WINTHROP — When Jim Wood, 76, of Winthrop, thinks about his own family and their contribution to the military service of this country, he often turns to a treasure trove of letters and poems penned by his uncle, Leon Roy Wood.

Leon served in the U.S. Army during World War I with the American Expeditionary Force in Europe. His unit kept the soldiers and officers in the front lines supplied with ammunition. Leon also served in the Army of Occupation after Germany had been defeated and signed the Armistice on Nov. 11, 1918.

What Leon left and was handed down to Jim is more than 100 letters Leon wrote to his mother, Elizabeth Wood, and the rest of his family. Leon also left numerous poems, including those published in a book called “Ramifications.”

“He loved people,” recalled Jim Wood, who is retired from a 34-year career with the Maine Air National Guard. “He did everything you could imagine for people. He loved to sing. He was just a great guy, a real American patriot.”

Leon ran a firewood business in Lewiston for many years after the Great War.

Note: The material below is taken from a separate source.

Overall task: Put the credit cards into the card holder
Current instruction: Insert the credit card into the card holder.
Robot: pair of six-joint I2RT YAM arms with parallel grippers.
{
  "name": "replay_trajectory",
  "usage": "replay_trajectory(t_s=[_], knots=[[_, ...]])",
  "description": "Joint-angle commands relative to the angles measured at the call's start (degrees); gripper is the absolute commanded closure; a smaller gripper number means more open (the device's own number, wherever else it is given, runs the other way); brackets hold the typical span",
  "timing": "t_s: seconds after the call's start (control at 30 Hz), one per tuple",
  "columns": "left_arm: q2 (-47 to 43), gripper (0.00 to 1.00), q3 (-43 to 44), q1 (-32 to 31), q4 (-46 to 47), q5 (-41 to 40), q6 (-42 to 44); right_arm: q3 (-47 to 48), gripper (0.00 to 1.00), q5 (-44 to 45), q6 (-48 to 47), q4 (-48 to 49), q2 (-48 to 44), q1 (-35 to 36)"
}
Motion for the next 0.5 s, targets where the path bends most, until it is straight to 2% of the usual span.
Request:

The motto for his business was, “If you want good wood, get your wood from Wood.” He died in 1981 at the age of 90.


In nearly every letter during World War I, Leon attempted to calm the worries of his family, claiming he was a long distance away from any scene of battle. When he got onto the battleground in France and served there for four months, he didn’t describe the carnage in his letters. He still described the scene behind the lines and the peaceful villages of France which had won his heart. He wrote of the “exceedingly attractive” women of Luxembourg and later of the “mighty nice” German country folk who hosted Leon and another U.S. soldier in their home and gave them apples and pears.

In May 1918, Leon was transferred by railroad train by day and night from Camp Devens in Massachusetts to Camp Merritt in New Jersey. At each stop, the boys would go out on the platform and “shake hands with the people there, especially the young ladies.”

By June 6, 1918, Leon had been transported across the Atlantic to a base in France. His letters were subject to government censors, but there’s no evidence that a censor ever blacked out anything Leon wrote. Apparently, he was not supposed to reveal his exact location, so his letters were always posted with vague place references like “Somewhere in France” or just “Germany.”

“Our official directions for writing letters are to write as much as you like, but don’t say anything,” Leon quipped. “I am still ‘way across the sea,’ but far away from any actual fighting line, so don’t worry, mother, over any imaginary dangers surrounding me. I shall remain here some time, so let your mind rest easy.”

Leon wrote in the same letter, “I have completely changed my opinion of France as a whole. The country districts are beautiful, some of the scenery is wonderful, but I do not like the old block houses that they live in.”

Leon’s handwriting is a graceful cursive style that is easy to read. Most of his stationery is stamped with the logo of the American YMCA, a group that also provided recreation halls for the Allied soldiers to take breaks in.


After the war, Leon had poetry published in the Lewiston Sun-Journal over the years and he won the Music Hall competition in Lewiston several times.

He also won some poetry contests at Old Orchard Beach.

Leon wrote all of his poems with alternating lines of verse that rhymed. The rhyming lines were always the same length.

“He obviously considered his words very carefully,” said Linda McKee, a former English teacher at Winthrop High School. “These poems are ballads with rhymed, metered verse. Soldiers often have difficulty expressing their emotions, but he was able to express his emotions through these poems.”

Leon’s father, Isaac, had died in 1909. His brother, Ernest Ogden Wood, Jim’s father, also was a World War I veteran, but he was not sent overseas.

Jim said Leon tried to re-enlist for service during World War II, arguing the service was taking married men with families and he was a single bachelor, but the officials told him he was too old for military service. He would have been 50 in 1941.


“My uncle was very close to his mother,” Jim said. “He had a bell hooked up so she could ring him at home if she had any problem.”

After he returned from the service, Leon and the rest of the Wood family jointly purchased some land on Wilson Pond in Winthrop and Monmouth and built a vacation camp on it. Later, they divided the land up among the remaining members of the family.

Leon was master of Kora Temple Shrine in Lewiston for a number of years, was a member of the Kora Temple Chanters and received his 50-year membership pin from Kora Temple.

Jim’s older brother, Cliff, now 95, served in the Maine Air National Guard, retiring as a colonel. He served on active duty during World War II and Korea. “He was brilliant in personnel management,” Jim said.

Another of Jim’s brothers, Don Wood, also had a career in the Air Force. He was an aerial photographer on B29s and B36s.

In the Air National Guard, Jim worked on repairing, maintaining and calibrating radar systems that fighter planes used to track their airborne foes. He worked on F-94s, F-89 Scorpions and F-101 Voodoos.

In 1976, after working 20 years in radar maintenance, Jim took on a new assignment. He was one of the first to operate refueling booms for midair refueling of B-52s and other planes out of KC-135 air tankers. The Maine Air National Guard took the lead in this work. It was based first at Loring Air Force Base in Limestone and later at the old Dow Air Force Base in Bangor.